* [What is required]: Through the line with "button pedestal at" and starting from the first line, return the records below word for word, with pictures left out.

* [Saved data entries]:

========

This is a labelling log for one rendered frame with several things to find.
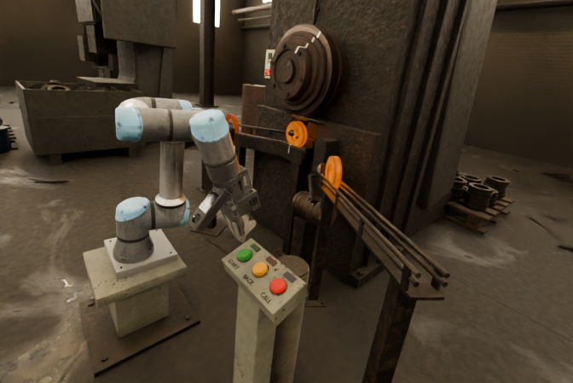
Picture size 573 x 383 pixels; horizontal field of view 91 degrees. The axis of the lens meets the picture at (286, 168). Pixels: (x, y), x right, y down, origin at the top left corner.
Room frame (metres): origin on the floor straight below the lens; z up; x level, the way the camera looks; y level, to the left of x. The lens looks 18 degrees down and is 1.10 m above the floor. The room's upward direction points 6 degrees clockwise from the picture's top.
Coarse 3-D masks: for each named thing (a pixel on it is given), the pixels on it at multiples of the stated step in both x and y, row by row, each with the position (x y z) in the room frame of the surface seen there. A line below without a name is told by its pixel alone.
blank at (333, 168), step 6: (330, 156) 1.21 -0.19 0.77; (336, 156) 1.19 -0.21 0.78; (330, 162) 1.19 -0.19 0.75; (336, 162) 1.14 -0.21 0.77; (330, 168) 1.21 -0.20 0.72; (336, 168) 1.12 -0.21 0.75; (330, 174) 1.21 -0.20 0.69; (336, 174) 1.11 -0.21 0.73; (330, 180) 1.15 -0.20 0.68; (336, 180) 1.11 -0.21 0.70; (330, 186) 1.14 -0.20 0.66; (336, 186) 1.12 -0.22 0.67
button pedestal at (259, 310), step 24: (240, 264) 0.65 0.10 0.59; (240, 288) 0.62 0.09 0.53; (264, 288) 0.57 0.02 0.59; (288, 288) 0.56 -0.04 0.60; (240, 312) 0.62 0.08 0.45; (264, 312) 0.54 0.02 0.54; (288, 312) 0.53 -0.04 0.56; (240, 336) 0.61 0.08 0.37; (264, 336) 0.58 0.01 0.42; (240, 360) 0.61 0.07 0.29; (264, 360) 0.59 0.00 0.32
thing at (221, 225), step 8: (232, 128) 1.85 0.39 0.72; (232, 136) 1.82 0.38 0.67; (192, 144) 1.82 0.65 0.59; (208, 176) 1.75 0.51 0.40; (208, 184) 1.75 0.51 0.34; (208, 192) 1.75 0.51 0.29; (216, 216) 1.79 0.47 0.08; (208, 224) 1.75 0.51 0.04; (216, 224) 1.80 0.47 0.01; (224, 224) 1.81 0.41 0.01; (208, 232) 1.69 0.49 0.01; (216, 232) 1.70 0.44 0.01
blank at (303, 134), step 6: (288, 126) 1.66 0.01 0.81; (294, 126) 1.62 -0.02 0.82; (300, 126) 1.58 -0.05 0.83; (300, 132) 1.58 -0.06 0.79; (306, 132) 1.58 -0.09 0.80; (288, 138) 1.65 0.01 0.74; (294, 138) 1.64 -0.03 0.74; (300, 138) 1.58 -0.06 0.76; (306, 138) 1.58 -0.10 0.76; (294, 144) 1.61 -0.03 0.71; (300, 144) 1.57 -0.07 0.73
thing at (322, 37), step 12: (300, 24) 1.61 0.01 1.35; (324, 36) 1.48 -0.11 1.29; (276, 48) 1.74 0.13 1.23; (324, 48) 1.48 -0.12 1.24; (336, 60) 1.47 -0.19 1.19; (336, 72) 1.47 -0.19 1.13; (324, 84) 1.45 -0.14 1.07; (276, 96) 1.71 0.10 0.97; (324, 96) 1.44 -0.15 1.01; (288, 108) 1.63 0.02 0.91; (312, 108) 1.50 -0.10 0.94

========

* [Response to this exercise]:
This is a labelling log for one rendered frame with several things to find.
Picture size 573 x 383 pixels; horizontal field of view 91 degrees. The axis of the lens meets the picture at (286, 168). Pixels: (x, y), x right, y down, origin at the top left corner.
Room frame (metres): origin on the floor straight below the lens; z up; x level, the way the camera looks; y level, to the left of x. The lens looks 18 degrees down and is 1.10 m above the floor. The room's upward direction points 6 degrees clockwise from the picture's top.
Coarse 3-D masks: for each named thing (a pixel on it is given), the pixels on it at multiples of the stated step in both x and y, row by row, each with the position (x y z) in the room frame of the surface seen there. A line below without a name is told by its pixel alone.
blank at (333, 168), step 6: (330, 156) 1.21 -0.19 0.77; (336, 156) 1.19 -0.21 0.78; (330, 162) 1.19 -0.19 0.75; (336, 162) 1.14 -0.21 0.77; (330, 168) 1.21 -0.20 0.72; (336, 168) 1.12 -0.21 0.75; (330, 174) 1.21 -0.20 0.69; (336, 174) 1.11 -0.21 0.73; (330, 180) 1.15 -0.20 0.68; (336, 180) 1.11 -0.21 0.70; (330, 186) 1.14 -0.20 0.66; (336, 186) 1.12 -0.22 0.67
button pedestal at (259, 310), step 24: (240, 264) 0.65 0.10 0.59; (240, 288) 0.62 0.09 0.53; (264, 288) 0.57 0.02 0.59; (288, 288) 0.56 -0.04 0.60; (240, 312) 0.62 0.08 0.45; (264, 312) 0.54 0.02 0.54; (288, 312) 0.53 -0.04 0.56; (240, 336) 0.61 0.08 0.37; (264, 336) 0.58 0.01 0.42; (240, 360) 0.61 0.07 0.29; (264, 360) 0.59 0.00 0.32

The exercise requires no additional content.